L’icône de notification l’avait forcé à lever la tête de ses copies. Il avait d’abord froncé les sourcils, surpris, puis son visage s’était soudainement éclairé d’un large sourire.
Est-ce qu’il s’attendait à ce qu’elle lui écrive ? Probablement. Ça paraissait un peu prématuré mais, après tout, il était toujours le premier à dire que la patience ne sied qu’aux immortels.
Il s’empara de l’appareil d’un geste vif, agita ses doigts agiles sur l’écran tactile, effaça, puis recommença. Pas question d’envoyer une réponse bateau. Un simple “comment ça va ?” ne serait pas à la hauteur du professeur de littérature qu’il était. D’ailleurs la question qu’elle lui posait réclamait un peu de réflexion. “C’est que je ne plaisante jamais avec les livres, moi, Madame,” lui avait-il lancé lorsqu’ils s’étaient rencontrés quelques heures plus tôt. Elle avait rit de bon coeur et avait ajouté d’un air espiègle : “Il semblerait que Monsieur ne rigole pas avec grand chose.” Sur ce elle lui avait pris la main et l’avait entraîné dans la foule.
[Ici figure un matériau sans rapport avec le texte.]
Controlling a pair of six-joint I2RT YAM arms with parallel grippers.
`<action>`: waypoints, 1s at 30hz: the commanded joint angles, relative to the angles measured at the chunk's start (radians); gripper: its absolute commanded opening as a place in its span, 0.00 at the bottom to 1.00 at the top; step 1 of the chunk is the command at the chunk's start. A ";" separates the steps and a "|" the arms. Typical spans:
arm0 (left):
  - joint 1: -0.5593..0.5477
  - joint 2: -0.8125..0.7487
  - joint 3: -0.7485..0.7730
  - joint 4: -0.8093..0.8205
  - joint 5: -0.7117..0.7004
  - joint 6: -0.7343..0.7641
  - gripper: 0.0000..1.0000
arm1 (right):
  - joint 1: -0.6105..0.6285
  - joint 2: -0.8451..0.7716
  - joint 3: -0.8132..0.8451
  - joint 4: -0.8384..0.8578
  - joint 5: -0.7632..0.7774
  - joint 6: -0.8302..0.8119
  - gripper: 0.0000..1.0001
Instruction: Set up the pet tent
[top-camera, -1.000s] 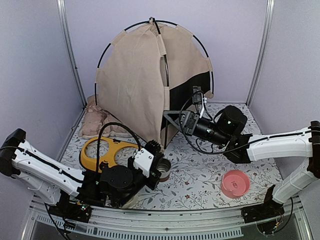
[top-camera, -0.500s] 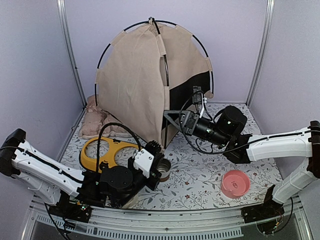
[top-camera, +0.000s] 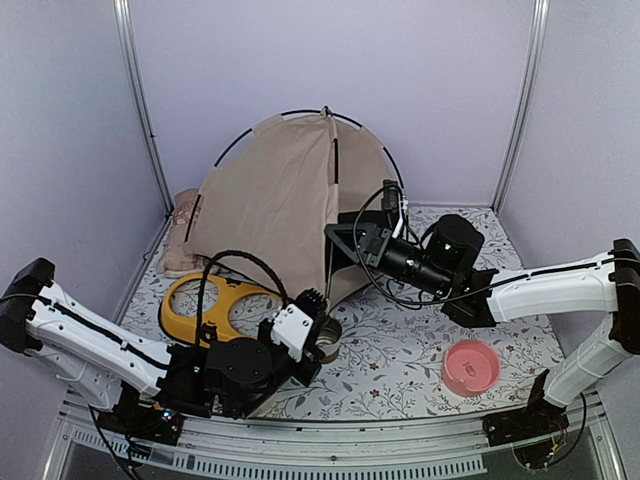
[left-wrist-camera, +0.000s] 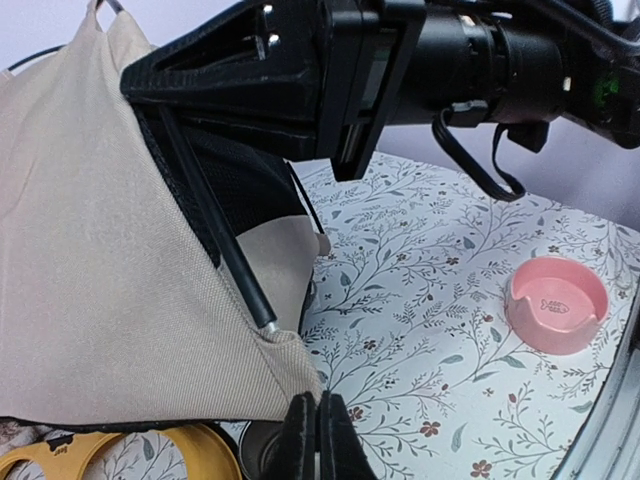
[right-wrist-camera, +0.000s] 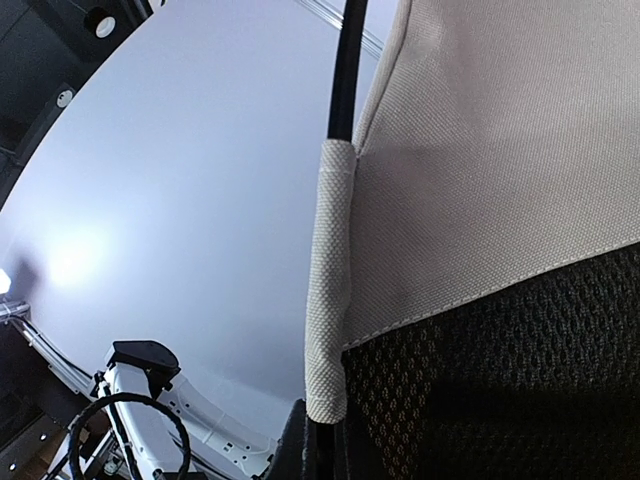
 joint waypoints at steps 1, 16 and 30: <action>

Ils avaient dansé jusque tard et s’étaient quittés contre leur gré dans cette rue pavée du coeur de Montréal, uniquement parce qu’il ne voulait pas faire faux-bon aux amis qui l’accompagnaient.
Il se gratta la tête, mordilla le bouchon du stylo rouge avec lequel il inondait présentement de remarques les devoirs de ses élèves. Il fixait encore la question qui scintillait sur l’écran lorsque ce dernier s’éteignit. Le temps était écoulé. Il se mit à pianoter :
Elle : Si tu devais partir vivre sur une île déserte et que tu ne pouvais apporter qu’un seul livre, lequel choisirais-tu ?
Lui : C’est une question impossible, tu le sais bien. Est-ce vraiment la raison pour laquelle tu m’écris ? (et il ajouta un smiley clin d’oeil)
Elle : Il est fort possible que non (smiley ange)
Lui : Alors il serait peut-être temps de m’éclairer
Elle : C’est qu’il existe plusieurs versions de cette réponse (smiley songeur)
Lui : Et laquelle est-ce que je préférerai ?
Elle : Alors là, aucune idée, c’est que je ne te connais pas, tu vois.
Lui : Tu n’as qu’à me donner toutes les versions et je pourrais choisir celle que je préfère (smiley grand sourire)
Elle : La version sirop de glucose serait : parce que je me suis trouvée vraiment idiote de ne pas t’avoir glissé à l’oreille « j’ai terriblement envie de toi et mon lit est bien assez grand pour nous deux. ». La version édulcorée donnerait : parce que je te trouvais sympa et que ca aurait été dommage de perdre le contact. La version sirop d’érable pourrait ressembler à ça : parce que j’aurais bien besoin d’un Monsieur Désilets dans ma vie. Ma connaissance de la culture québécoise est bien trop limitée à mon goût et je ne serais pas contre l’idée de te laisser combler mes lacunes. (smiley clin d’oeil)
Il déglutit. C’est qu’elle n’y allait pas de main morte. Il hésita un instant, amusé et quelque peu décontenancé.
De l’autre côté de l’écran, elle regardait les trois petits points s’agiter, signe d’une réponse imminente. Elle était un peu nerveuse. Elle espérait ne pas l’avoir froissé avec son rentre-dedans peu subtile. Elle l’imaginait, mi-gêné, mi-joueur, comme il l’avait été tout au long de la soirée, tantôt en la cherchant, tantôt en l’ignorant. Elle voyait ses yeux rieurs chercher une réponse un peu grinçante. Elle n’avait qu’à fermer les yeux pour le voir mordiller le capuchon de son stylo rouge.
Le seul hic : elle ne lui avait jamais demandé son numéro.